The book opens with two chapters based in biography. Anja Bunzel’s essay on the Schumanns’ Dresden circles considers both Clara and Robert, though sometimes to Clara’s detriment. The picture Bunzel paints of the Schumanns’ musical matinées, seemingly private and requiring an invitation yet reviewed in the press, is successful in reconceptualizing public/private dichotomies and reveals the more complex social and artistic interactions that shaped the couple’s careers. Susan Youens revisits the Schumanns’ experiences of the 1848 Revolution, relying on close readings of several post-revolutionary lieder by Robert as well as Clara’s “Geheimes Flüstern hier und dort” to argue that, in a land of censorship, their music expressed their political sentiments, their discouragement, and their continuing patriotism and belief in liberal ideals. Youens’s musical interpretations are both speculative and brilliant, and, of all of the book’s content, her chapter is the most likely to lead to new understandings of the Schumanns’ songs.

The multiple chapters forming the core of Clara Schumann Studies treat genres within Schumann’s compositional output or specific works, justifying the book’s position in its series.

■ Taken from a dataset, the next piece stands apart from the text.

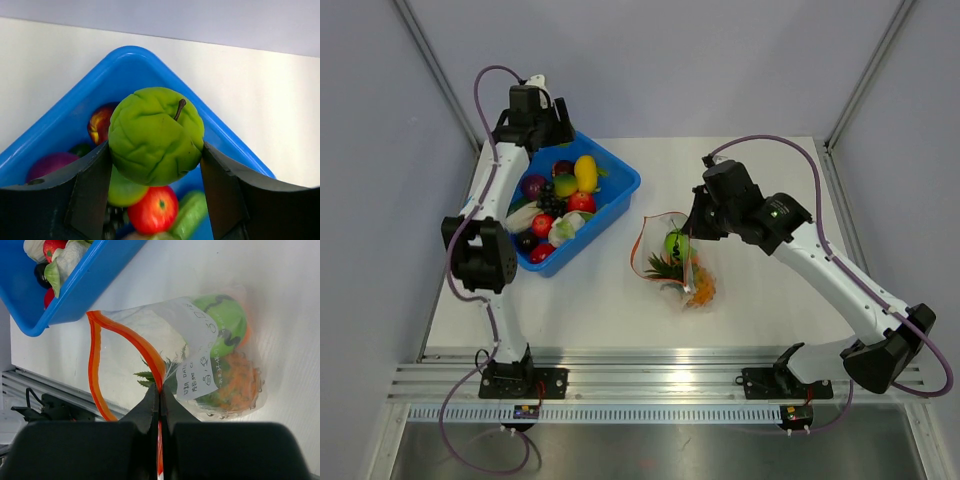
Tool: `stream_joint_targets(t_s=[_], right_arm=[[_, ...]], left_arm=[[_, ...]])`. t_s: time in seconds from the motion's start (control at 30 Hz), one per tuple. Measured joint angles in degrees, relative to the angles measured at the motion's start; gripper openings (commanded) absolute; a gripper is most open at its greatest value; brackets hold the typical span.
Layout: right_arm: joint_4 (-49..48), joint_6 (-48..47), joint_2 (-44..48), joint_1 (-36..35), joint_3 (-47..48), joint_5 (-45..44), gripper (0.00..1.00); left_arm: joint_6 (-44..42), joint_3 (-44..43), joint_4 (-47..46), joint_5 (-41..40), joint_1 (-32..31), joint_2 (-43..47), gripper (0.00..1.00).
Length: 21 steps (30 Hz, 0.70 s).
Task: Place the food in the zip-top bag and seal the zipper
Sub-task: Pick up the fake fruit from the bin, then place the fake fruit in the zipper food storage bag.
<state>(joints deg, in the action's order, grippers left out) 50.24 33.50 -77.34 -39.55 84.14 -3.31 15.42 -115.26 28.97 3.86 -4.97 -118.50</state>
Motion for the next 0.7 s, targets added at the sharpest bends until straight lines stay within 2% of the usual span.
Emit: stream_joint_targets(t_s=[0.03, 0.1, 0.3, 0.47, 0.6, 0.7], right_arm=[[-0.48, 0.02, 0.11, 0.00, -0.39, 0.02, 0.00], [-1.46, 0.13, 0.33, 0.00, -1.22, 0.02, 0.00], [-3.19, 0.39, 0.63, 0.00, -2.82, 0.00, 0.00], [-3.52, 0.42, 1.66, 0.00, -3.21, 0.00, 0.00], [-3.67, 0.42, 2.80, 0.00, -3.61, -0.02, 0.00], [-3.82, 0.44, 3.32, 0.00, -4.02, 0.00, 0.00]], left_arm=[[-0.37, 1.99, 0.11, 0.00, -0.44, 3.26, 0.08], [-0.90, 6.51, -0.09, 0.07, -1.66, 10.08, 0.01], [-1.60, 19.32, 2.12, 2.23, -7.63, 28.50, 0.00], [-1.60, 30.51, 5.90, 5.31, -16.85, 43.04, 0.00], [-0.09, 34.29, 7.87, 10.99, -23.28, 50.75, 0.00], [2.34, 36.76, 5.99, 16.35, -26.03, 53.66, 0.00]])
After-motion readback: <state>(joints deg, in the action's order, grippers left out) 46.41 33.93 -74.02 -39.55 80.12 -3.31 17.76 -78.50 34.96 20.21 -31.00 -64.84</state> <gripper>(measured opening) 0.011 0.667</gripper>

In focused, clear, and eloquently written essays, both Stephen Rodgers and Harald Krebs discuss Schumann’s treatment of poetry in her lieder. Krebs covers three of her songs from 1840, later songs from opuses 12 and 13, and her Rollett settings of 1853, demonstrating how her ability to manipulate declamation for expressive effect increased over this period. Selecting two songs as case studies (“Warum willst du and’re fragen,” op. 12, no. 11, and “Ich hab’ in deinem Auge,” op. 13, no. 5), Rodgers examines the ways in which Schumann weakens musical and/or poetic divisions through “softening, smudging, or even erasing” (p. 57) cadential moments. He underscores how treatment of musical closure is a defining factor in the Romantic style and proposes that musical analysts study vocal music as closely as they do instrumental. His call to consider Clara’s music on its own terms and to “focus on what makes her music distinctively her own” (p. 73) is well taken and not necessarily incompatible with the approaches of later chapters that reflect on its relationship to the music of other composers.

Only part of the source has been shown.